**TASK REQUIREMENTS**
Which lines of the data include the string "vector"? List them all.
<<<<
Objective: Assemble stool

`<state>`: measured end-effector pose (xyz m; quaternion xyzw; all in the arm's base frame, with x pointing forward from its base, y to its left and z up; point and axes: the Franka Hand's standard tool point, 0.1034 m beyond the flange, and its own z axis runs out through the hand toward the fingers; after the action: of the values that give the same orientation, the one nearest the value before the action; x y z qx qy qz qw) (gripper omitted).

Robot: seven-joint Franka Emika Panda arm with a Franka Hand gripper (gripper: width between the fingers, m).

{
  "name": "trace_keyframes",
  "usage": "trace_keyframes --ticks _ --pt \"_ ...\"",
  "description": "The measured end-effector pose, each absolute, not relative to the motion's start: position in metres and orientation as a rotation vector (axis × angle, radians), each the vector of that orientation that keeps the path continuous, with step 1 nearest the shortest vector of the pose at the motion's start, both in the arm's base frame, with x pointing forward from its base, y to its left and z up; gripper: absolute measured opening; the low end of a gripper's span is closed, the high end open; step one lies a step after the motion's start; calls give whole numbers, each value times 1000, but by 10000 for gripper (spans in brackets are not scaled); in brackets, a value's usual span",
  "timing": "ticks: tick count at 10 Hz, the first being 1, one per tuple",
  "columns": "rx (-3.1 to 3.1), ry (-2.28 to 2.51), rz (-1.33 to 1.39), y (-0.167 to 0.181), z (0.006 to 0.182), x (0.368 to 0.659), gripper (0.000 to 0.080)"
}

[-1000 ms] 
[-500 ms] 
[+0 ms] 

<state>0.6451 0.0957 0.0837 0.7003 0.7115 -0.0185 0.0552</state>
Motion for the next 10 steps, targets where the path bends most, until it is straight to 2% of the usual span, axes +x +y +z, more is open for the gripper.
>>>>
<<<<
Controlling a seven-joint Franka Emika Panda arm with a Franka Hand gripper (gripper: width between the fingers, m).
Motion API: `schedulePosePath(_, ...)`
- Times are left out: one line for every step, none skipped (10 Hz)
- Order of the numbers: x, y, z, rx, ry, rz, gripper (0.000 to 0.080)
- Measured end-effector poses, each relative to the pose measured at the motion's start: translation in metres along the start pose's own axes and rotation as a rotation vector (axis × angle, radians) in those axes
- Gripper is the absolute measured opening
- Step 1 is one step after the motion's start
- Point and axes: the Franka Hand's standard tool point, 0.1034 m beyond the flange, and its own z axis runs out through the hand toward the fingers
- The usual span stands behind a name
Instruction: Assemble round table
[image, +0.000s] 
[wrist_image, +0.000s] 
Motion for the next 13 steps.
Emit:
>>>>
**ANSWER SECTION**
  "description": "The measured end-effector pose, each absolute, not relative to the motion's start: position in metres and orientation as a rotation vector (axis × angle, radians), each the vector of that orientation that keeps the path continuous, with step 1 nearest the shortest vector of the pose at the motion's start, both in the arm's base frame, with x pointing forward from its base, y to its left and z up; gripper: absolute measured opening; the low end of a gripper's span is closed, the high end open; step one lies a step after the motion's start; calls give whole numbers, each value times 1000, but by 10000 for gripper (spans in brackets are not scaled); in brackets, a value's usual span",
- Measured end-effector poses, each relative to the pose measured at the motion's start: translation in metres along the start pose's own axes and rotation as a rotation vector (axis × angle, radians) in those axes

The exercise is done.